”Cogito ergo sum”–that is, "I think, therefore I am"– is the famous sentence that French philosopher René Descartes coined in his work "Meditations.” In essence, it states that thinking is proof of our existence. Even though we might behold false beliefs and deceiving thoughts, the simple fact that we think is evidence for the existence of the thinking subject.
As appealing as this might have sounded to Descartes, this also led to so much confusion, especially in Western philosophy. Because it led to the, more or less unaware, semantic conflation of words indicating very different qualitative experiential phenomena. Phenomena that we perceive in us, instead of out of us.
Words like ‘mind’, ‘consciousness,’ ’feelings,’ or ’emotions’ are much too often thrown into the same pot and are taken almost synonymously. They are often referred to as being the same thing. Suddenly a feeling becomes a thought, consciousness is labeled as a ‘feeling,’ or a thought is assumed to be the cause of a conscious experience. Especially, the conflation between the words ‘mind’ and ‘consciousness’ have become so ubiquitous that we tend to equate them to the very same thing.
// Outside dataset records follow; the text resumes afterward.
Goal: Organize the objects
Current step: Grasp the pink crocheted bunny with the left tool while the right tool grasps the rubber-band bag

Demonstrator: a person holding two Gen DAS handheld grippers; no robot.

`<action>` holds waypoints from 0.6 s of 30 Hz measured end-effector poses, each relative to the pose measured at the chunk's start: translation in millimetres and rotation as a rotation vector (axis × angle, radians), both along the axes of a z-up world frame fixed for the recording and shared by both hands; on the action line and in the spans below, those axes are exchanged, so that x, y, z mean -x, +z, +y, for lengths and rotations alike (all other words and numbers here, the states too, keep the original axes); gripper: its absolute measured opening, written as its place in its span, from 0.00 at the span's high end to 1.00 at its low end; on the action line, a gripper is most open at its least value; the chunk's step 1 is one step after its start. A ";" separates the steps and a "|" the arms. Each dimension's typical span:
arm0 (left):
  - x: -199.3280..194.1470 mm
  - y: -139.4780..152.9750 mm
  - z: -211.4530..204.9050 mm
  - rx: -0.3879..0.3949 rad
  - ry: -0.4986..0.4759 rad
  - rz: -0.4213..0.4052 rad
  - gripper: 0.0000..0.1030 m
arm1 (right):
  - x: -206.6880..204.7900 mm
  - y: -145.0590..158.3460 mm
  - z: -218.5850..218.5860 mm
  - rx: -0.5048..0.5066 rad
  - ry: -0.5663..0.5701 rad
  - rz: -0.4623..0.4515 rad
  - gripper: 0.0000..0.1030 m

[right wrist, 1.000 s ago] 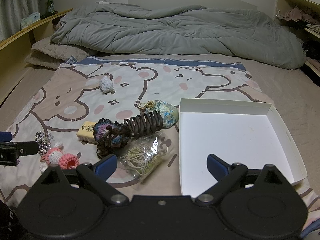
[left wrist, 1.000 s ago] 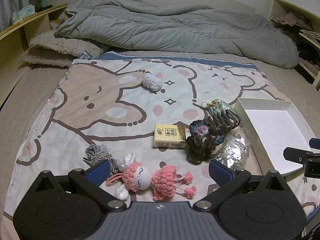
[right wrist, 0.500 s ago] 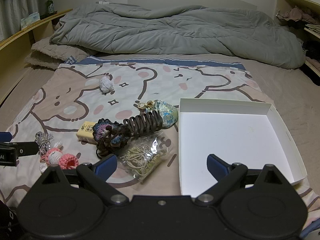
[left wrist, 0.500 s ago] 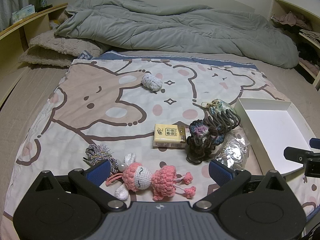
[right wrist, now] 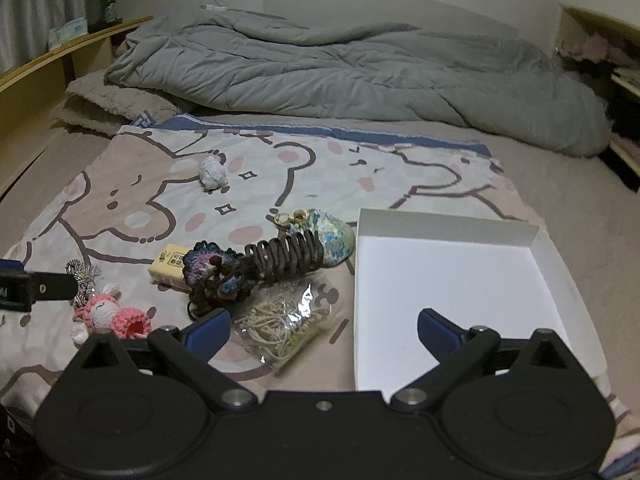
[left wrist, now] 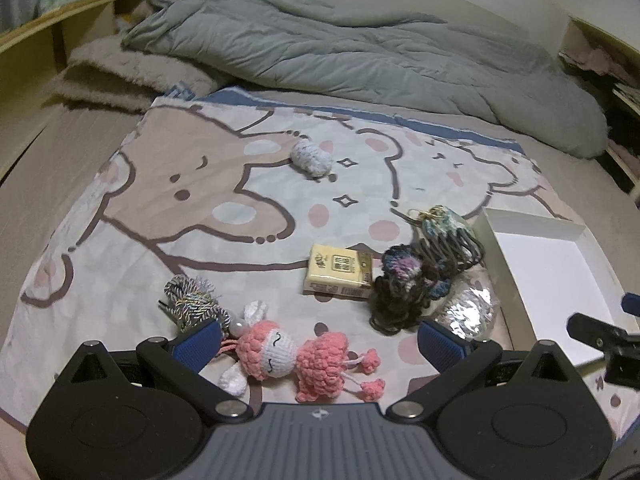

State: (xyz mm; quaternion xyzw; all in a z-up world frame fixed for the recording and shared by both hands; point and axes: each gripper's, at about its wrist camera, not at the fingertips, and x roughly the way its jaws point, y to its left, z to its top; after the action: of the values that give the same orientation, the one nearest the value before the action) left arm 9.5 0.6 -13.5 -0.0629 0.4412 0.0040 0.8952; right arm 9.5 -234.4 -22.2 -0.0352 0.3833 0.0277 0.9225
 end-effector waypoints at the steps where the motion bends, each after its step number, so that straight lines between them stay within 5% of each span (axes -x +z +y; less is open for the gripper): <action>1: -2.1 -1.9 2.9 0.006 0.018 0.010 0.00 | -0.9 0.2 1.1 0.007 0.011 -0.007 0.01; 9: -16.0 -26.9 31.2 0.145 0.197 0.138 0.00 | -16.8 0.3 10.3 0.085 0.123 -0.058 0.00; 18: -8.4 -38.7 33.5 0.256 0.383 0.115 0.00 | -51.4 -19.7 6.7 0.020 0.304 -0.003 0.00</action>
State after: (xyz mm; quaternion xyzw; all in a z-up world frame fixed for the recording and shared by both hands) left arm 17.9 34.1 -52.3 -0.2581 0.4682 0.1212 0.8364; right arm 60.9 -227.7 -41.9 -0.1021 0.3726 0.1631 0.9078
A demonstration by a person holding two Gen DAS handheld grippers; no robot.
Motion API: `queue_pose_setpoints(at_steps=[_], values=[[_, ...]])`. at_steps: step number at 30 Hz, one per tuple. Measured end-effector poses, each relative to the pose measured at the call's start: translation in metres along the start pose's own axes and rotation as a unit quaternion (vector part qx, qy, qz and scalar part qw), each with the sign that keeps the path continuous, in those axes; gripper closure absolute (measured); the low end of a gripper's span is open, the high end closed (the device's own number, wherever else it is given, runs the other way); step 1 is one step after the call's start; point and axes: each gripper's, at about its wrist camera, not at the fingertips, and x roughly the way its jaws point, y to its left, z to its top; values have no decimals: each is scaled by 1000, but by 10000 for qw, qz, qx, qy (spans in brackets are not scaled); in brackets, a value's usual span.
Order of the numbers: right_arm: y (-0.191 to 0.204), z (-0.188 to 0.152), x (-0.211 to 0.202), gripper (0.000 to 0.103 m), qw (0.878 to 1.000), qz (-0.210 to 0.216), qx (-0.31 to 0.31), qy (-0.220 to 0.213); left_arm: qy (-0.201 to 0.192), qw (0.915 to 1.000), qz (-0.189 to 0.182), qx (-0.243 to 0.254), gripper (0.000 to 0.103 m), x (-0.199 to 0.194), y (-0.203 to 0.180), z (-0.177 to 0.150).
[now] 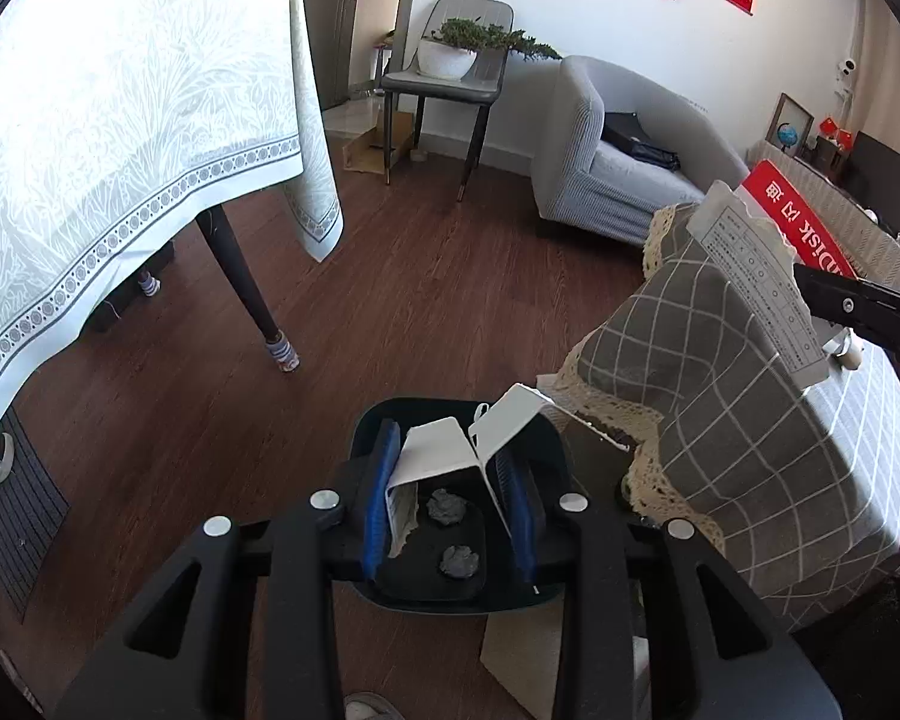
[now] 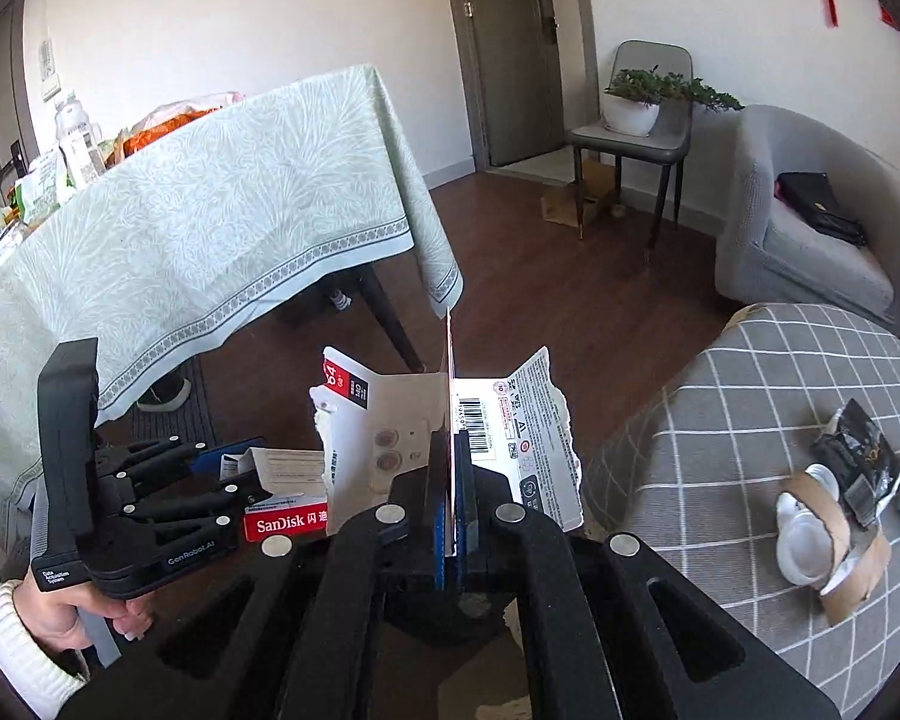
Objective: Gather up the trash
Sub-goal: 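Carry both cardboard pieces over the bin and open the left tool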
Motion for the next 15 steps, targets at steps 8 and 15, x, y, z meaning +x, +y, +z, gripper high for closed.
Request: queue_pose_setpoints(at_steps=[8,15], values=[[20,-4,47,101,9984,-24,-10,565,699,9975,-9,-101,68,52,24,-16],[20,-11,81,101,9951,-93,148,971,1053,9938,-131,-333,45,78,40,-25]])
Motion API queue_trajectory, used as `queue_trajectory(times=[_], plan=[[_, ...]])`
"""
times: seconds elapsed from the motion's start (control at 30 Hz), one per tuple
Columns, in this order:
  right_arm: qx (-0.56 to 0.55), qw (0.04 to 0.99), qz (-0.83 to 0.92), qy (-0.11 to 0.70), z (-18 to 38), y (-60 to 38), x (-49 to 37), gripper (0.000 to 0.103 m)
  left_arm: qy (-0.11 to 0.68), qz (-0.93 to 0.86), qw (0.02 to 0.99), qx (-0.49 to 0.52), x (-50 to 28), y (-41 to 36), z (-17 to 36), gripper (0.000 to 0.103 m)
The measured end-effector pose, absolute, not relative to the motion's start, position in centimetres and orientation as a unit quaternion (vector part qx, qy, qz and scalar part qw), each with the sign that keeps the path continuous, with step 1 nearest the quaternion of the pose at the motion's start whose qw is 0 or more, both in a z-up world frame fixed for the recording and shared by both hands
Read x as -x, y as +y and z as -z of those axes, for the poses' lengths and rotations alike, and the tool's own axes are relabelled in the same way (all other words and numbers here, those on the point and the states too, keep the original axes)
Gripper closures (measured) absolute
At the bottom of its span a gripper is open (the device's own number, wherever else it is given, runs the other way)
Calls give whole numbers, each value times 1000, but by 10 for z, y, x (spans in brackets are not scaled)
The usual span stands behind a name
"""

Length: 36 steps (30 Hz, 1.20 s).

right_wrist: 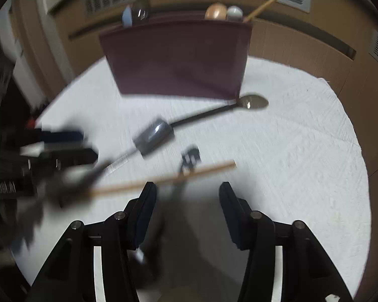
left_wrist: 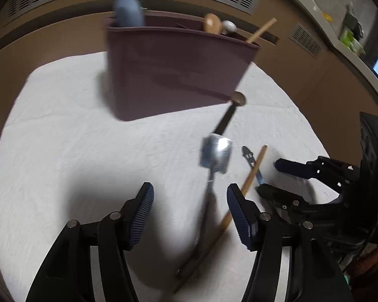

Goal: Organize utensils
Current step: 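Grasp the metal spatula-shaped spoon with the left tool while the right tool reaches toward the dark-handled spoon, then lift the metal spatula spoon with the left tool while the right tool grasps the long dark-handled spoon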

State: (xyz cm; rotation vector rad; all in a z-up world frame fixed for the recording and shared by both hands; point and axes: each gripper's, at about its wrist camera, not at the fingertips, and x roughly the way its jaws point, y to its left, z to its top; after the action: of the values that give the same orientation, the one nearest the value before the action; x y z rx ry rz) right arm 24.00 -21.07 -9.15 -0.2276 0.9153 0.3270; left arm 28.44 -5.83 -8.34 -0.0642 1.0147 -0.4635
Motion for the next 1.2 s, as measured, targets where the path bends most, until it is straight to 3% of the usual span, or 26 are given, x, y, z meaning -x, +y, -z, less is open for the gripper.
queue_trajectory(times=[0.43,0.6,0.93,0.97,1.07,1.2], plan=[[58,891,-109,438,86,-268,-223,58,482,195,851,-74,-323,-117,93,42],[46,896,-103,430,77,-261,-237,60,476,181,858,-69,-323,-114,92,70],[35,890,-118,440,67,-208,-297,60,472,144,870,14,-285,-31,91,70],[35,891,-122,436,66,-200,-301,63,472,138,870,28,-279,-18,91,70],[69,891,-142,425,68,-168,-315,92,471,110,874,44,-268,5,91,70],[93,878,-171,438,75,-134,-330,94,466,106,877,51,-261,15,92,70]])
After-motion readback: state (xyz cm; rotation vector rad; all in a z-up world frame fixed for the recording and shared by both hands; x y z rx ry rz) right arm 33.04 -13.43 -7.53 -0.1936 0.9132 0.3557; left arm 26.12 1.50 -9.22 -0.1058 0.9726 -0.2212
But are mind and consciousness only two words indicating the same phenomenal experience? Is consciousness a ‘mental phenomenon’? Do feelings and emotions create conscious experiences, or comes the conscious subject first?
If we try to detach for a moment from our exteriorizing rational mind (preferably, without losing it!) and learn also to look inward, by a first-person approach with an introspective movement, an obvious fact comes to our attention: thoughts come and go, but the subject witnessing those thoughts is always the same. The mind, in all its restlessness, produces continually a myriad of thoughts, a succession of mental images, or, to put it in Cartesian terms, an endless series of cogitations, that may distract us or lead us to focus our attention on something but are always changing. On the other hand, there is something underlying and immutable in us, and that never changes (or at least, doesn’t seem to do so during the waking state.) There is a never-changing consciousness in the subject that perceives and becomes aware of the ever-changing mind and, thereby, can’t be the mind. You don’t need any scientific research to ‘know’ that. It is a self-evident experiential fact. One thing are the different fleeting thoughts of the mind, another thing is the unchanging witness that apprehends those thoughts.
Unfortunately, much too often, also well-trained intellectuals such as neuroscientists, philosophers, and psychologists speak of mind and consciousness as interchangeable concepts. It is the assumption that conflates all experiences and labels them as ‘mental events’. This has led to the construction of theoretical castles which, with time passing by, encountered paradoxes, internal inconsistencies, or, worse, did not fit with the empiric assessments of modern neuroscience, leaving scientists wondering what went wrong.
This led neuroscientists Antonio and Hanna Damasio to propose a new theory of ‘embodied consciousness,’ that, not thoughts, but feelings are the source of consciousness. They claim that feelings are produced by ‘interoception’–that is, the sensation that allows us to infer from bodily feelings our interior state. In other words, the theory conjectures that consciousness begins with feelings, not thinking, because of this interoceptive mechanism that has its basis in the neural activity of the brain and extends to all bodily sensations.
Again, go beyond interoception, and take the first-person introspective approach. It is easy to see how this ‘feeling first’ idea doesn’t hold for the same reason that the ‘mind first’ idea couldn’t hold. Feelings can’t be the source of consciousness because they require consciousness to be felt in the first place. It doesn’t make sense to speak of feelings without a conscious subject. And if we mean Damasio’s neural interospective mechanism to be responsible for the emergence of a sentient subject, this automatically takes us back to the starting point of the hard problem of consciousness: Why should whatever neural mechanism produce sentience?
If, instead, we accept the first-person approach applying it to the modern speculations of the ‘philosophy of mind’ (notice how the melting pot is already evident in the word choice: it is synonymous with ‘philosophy of consciousness’), we can readily see how most of the contemporary theories about the origin of consciousness are based on a misleading third-person-only approach that refuses (again, more or less unconsciously) the introspective insight. This will never work, not even in principle.
At any rate, the point I’m trying to make here isn’t so much about the nomenclature we have to adopt or about the unaware but decisive philosophical subtleties we assume to be true without further thought, applying and extending it to all existence. It is, first and foremost, about knowing ourselves. Science is a third-person approach to reality. However, there are aspects of reality we can only investigate through a first-person approach. It is not enough, and even not recommendable, to apply one day the former type of knowledge and the other day the latter one. We must learn to use them both at the same time. Summing the parts isn’t enough. Synthesizing them as complements into a unified view towards a new post-material science that transcends them both is the way to go.